In one case, an employee took a lunch break of one hour and 12 minutes instead of 30 minutes, then took break times of one hour and 43 minutes instead of 30 minutes the same day.
In another, an employee kept his vehicle running while idle for six hours and 26 minutes out of an eight-hour day, despite a departmental policy against the practice.
”Without a question, the reminder had no impact on the idling,” Smith said.
There was no weather or equipment-related reason for the idling, Barzak said. The temperature was in the high 40s that day, he added, saying he doesn’t know why the employee did it.
Also, sometimes vehicles ”travel out of their way” to reach their intended destination, the study found.

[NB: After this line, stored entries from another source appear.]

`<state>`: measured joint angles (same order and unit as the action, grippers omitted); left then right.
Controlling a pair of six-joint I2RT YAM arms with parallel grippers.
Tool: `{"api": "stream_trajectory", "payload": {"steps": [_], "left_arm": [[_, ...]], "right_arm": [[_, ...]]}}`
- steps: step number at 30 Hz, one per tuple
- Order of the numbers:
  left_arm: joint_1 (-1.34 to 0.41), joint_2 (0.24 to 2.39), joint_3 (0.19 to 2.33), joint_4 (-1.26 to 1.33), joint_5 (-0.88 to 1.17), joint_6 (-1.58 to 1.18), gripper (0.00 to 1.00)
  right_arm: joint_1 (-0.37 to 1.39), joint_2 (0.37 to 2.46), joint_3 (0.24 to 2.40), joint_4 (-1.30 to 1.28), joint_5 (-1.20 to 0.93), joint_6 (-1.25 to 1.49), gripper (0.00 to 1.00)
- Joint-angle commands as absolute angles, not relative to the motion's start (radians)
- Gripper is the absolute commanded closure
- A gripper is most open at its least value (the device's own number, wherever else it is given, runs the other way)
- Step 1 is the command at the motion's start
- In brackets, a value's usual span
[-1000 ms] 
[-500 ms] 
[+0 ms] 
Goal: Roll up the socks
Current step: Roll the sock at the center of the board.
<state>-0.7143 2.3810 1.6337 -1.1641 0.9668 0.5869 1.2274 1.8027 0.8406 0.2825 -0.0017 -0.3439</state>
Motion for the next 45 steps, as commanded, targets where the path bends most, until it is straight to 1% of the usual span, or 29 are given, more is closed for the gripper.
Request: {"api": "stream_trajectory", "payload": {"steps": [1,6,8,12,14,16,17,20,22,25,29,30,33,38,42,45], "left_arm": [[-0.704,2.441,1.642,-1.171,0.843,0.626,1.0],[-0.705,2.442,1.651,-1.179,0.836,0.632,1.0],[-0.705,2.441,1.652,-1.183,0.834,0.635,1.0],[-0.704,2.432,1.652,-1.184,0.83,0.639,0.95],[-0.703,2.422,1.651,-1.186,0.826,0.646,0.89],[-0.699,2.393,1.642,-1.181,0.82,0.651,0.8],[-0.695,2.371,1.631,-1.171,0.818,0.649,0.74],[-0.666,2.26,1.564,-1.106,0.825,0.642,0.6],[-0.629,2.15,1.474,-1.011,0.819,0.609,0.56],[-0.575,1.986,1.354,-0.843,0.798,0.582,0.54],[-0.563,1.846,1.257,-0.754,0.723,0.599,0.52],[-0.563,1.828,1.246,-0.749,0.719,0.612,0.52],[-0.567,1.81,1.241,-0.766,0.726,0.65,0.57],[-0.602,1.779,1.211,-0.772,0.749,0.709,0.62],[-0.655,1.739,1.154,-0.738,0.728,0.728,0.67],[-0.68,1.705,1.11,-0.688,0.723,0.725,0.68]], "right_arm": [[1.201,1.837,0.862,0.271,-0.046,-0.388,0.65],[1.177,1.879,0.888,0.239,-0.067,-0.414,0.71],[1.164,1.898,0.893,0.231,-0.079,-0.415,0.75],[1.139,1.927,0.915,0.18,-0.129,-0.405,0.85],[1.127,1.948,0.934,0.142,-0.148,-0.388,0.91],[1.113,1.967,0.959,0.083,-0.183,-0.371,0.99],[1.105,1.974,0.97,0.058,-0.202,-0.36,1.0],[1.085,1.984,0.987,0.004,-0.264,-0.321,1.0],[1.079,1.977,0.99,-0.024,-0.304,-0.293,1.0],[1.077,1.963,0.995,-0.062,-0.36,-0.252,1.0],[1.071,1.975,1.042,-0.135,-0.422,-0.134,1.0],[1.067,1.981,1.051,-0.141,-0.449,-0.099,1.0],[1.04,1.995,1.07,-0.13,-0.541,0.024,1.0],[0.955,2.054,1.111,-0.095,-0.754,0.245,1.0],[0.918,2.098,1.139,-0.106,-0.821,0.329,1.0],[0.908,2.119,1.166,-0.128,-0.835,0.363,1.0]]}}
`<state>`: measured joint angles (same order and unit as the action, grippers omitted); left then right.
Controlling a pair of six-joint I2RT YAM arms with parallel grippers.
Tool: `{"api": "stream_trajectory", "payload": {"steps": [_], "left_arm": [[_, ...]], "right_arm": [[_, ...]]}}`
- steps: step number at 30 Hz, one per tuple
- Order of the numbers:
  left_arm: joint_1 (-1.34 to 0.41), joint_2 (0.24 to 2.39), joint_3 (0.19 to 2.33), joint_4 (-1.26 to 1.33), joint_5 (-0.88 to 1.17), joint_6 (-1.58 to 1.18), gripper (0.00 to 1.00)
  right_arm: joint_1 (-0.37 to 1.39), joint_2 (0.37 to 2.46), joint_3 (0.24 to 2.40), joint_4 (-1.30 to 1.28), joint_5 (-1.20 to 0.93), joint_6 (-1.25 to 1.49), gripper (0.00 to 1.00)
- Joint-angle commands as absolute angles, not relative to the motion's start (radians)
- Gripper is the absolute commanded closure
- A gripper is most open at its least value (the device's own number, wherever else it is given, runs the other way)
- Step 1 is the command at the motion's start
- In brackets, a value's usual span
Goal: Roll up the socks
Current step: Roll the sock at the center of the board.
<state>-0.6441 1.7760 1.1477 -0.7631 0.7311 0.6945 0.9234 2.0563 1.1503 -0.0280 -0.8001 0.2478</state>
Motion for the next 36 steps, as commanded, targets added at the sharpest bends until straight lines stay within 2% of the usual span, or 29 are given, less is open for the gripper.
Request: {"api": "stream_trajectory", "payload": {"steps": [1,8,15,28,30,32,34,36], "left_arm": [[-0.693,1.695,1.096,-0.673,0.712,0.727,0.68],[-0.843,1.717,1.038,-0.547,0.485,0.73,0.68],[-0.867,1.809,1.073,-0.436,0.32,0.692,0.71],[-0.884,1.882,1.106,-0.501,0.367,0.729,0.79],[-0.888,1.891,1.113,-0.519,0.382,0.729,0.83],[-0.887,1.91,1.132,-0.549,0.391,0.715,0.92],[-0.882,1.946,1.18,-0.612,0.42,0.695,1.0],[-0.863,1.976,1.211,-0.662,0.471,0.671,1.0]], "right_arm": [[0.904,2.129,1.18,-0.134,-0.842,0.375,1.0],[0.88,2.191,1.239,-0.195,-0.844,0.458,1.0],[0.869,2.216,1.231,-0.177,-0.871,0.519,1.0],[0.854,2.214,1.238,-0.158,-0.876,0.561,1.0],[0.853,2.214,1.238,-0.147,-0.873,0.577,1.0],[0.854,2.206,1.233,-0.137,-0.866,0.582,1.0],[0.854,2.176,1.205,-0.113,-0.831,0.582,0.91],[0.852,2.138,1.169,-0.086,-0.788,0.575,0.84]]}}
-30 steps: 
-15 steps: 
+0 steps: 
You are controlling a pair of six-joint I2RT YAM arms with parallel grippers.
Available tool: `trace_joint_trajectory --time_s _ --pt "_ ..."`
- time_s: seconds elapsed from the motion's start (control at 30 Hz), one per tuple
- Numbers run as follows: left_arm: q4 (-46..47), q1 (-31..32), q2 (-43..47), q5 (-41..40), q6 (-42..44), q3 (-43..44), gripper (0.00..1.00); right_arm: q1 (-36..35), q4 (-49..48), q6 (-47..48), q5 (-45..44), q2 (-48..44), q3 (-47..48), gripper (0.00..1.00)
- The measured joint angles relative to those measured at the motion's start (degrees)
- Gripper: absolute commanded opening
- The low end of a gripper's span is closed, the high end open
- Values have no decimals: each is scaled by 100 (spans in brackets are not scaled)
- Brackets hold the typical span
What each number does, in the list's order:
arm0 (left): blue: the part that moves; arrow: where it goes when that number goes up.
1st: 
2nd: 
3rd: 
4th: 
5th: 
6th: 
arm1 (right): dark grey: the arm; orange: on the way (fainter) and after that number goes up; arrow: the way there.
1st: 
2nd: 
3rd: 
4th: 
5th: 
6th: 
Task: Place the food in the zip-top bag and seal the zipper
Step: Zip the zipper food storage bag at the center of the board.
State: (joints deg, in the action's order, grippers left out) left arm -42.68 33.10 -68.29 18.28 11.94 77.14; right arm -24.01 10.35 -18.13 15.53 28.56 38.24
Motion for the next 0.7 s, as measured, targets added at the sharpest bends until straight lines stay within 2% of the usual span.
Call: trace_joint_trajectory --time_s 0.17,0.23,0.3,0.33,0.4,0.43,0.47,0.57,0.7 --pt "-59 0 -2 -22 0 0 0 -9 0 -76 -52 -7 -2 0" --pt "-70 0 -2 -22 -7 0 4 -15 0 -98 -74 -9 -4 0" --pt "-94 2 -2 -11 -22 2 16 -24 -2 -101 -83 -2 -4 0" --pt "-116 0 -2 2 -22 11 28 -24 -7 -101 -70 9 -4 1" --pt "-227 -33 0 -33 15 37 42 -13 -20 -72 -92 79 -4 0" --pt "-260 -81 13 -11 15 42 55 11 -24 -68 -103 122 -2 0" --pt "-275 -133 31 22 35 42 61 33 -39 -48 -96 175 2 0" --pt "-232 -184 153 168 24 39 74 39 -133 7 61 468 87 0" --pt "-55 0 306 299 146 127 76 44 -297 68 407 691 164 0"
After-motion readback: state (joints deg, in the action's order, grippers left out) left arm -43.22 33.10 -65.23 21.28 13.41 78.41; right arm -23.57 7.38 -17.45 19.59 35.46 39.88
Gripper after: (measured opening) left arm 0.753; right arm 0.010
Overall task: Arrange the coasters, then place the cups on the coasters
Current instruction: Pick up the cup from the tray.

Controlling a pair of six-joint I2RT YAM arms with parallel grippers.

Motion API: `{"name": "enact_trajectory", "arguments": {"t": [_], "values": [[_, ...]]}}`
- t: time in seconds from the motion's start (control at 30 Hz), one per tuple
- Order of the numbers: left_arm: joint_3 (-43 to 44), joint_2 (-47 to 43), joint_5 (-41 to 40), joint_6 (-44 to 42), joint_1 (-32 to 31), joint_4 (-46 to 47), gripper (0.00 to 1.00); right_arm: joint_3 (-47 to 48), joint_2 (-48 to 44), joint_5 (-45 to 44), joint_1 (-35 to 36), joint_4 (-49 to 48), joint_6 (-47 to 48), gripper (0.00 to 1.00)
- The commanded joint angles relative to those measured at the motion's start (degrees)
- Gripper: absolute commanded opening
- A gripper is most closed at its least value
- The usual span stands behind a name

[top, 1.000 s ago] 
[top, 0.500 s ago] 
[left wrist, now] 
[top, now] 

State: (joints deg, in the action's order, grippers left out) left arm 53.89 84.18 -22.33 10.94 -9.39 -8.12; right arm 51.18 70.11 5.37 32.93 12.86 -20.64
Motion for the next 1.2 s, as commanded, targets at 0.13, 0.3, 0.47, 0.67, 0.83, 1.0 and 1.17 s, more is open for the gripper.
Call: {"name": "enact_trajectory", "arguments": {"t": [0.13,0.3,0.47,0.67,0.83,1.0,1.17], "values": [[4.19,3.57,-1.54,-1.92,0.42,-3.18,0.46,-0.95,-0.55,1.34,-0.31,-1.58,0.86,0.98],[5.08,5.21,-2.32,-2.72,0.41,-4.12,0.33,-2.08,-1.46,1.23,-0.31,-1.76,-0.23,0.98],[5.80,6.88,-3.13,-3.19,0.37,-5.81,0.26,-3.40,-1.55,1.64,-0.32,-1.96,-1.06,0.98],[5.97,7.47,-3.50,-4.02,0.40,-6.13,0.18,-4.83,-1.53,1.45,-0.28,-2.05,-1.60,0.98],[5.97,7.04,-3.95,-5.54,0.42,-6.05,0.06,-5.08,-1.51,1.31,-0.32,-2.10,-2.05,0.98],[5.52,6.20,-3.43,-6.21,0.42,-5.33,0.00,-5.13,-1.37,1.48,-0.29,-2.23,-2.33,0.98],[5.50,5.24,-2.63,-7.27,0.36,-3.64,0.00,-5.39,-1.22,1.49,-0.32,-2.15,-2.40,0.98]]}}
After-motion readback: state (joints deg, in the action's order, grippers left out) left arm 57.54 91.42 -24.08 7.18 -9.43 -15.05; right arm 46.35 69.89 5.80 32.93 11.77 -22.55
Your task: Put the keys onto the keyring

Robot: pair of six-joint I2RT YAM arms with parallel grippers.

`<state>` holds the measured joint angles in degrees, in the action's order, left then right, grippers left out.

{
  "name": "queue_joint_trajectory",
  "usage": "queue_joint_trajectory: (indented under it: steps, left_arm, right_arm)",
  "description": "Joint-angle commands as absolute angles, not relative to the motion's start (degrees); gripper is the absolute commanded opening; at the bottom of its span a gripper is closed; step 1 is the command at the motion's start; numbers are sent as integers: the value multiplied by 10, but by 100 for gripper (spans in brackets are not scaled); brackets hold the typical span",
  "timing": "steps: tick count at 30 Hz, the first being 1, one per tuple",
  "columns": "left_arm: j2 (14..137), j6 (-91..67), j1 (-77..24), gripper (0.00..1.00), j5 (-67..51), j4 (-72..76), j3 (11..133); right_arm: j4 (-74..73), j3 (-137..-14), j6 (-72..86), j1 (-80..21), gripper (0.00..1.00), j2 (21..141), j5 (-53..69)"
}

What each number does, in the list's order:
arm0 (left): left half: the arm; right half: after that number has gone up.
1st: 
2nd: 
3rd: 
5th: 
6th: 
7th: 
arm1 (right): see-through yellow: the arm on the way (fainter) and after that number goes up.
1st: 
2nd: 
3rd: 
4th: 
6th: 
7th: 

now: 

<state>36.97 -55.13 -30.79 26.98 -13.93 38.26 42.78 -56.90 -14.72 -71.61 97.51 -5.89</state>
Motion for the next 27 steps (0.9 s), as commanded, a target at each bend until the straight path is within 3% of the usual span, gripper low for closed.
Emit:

“Taking indirect routes to their assignments wasted the employee’s time, used extra gasoline and put extra wear and tear on county vehicles,” Barzak said. “GPS tracking can help us put an end to this behavior.”
The GPS pilot program found so many problems, the County Board approved in January the purchase of 33 GPS tracking devices – one for each vehicle in the county’s fleet.
Barzak said he expects the devices to reduce the department’s $300,000 fuel costs by at least 10 percent ($30,000), so the savings will easily cover the cost of the devices.
The test showed that the devices can benefit the department in other ways, such as telling the office how long it will be until a plow will make it to a certain area, Barzak said.
In cases where a caller complains about lack of plowing, the office can call up the GPS information to prove the locations where the plow traveled, he noted.
“It is important to be efficient and effective and responsive to the taxpayers of Trumbull County and to provide the best service to the traveling public,” said Donald Barzak of the engineer’s office.
When you give employees the luxury of daily independence without supervision, you invite abuse. The abuse could be controlled thru time-consuming paperwork and roving supervision, but that leads to inefficiency.
Monitoring with GPS tracking devices appears to be the most sensible alternative to controlling employee abuse of time, money and equipment.
In addition to fuel savings, the GPS tracking devices will reduce the wear and tear on vehicles and make employees more productive, Barzak said. The devices also can identify the location of a vehicle if a driver becomes incapacitated, he noted.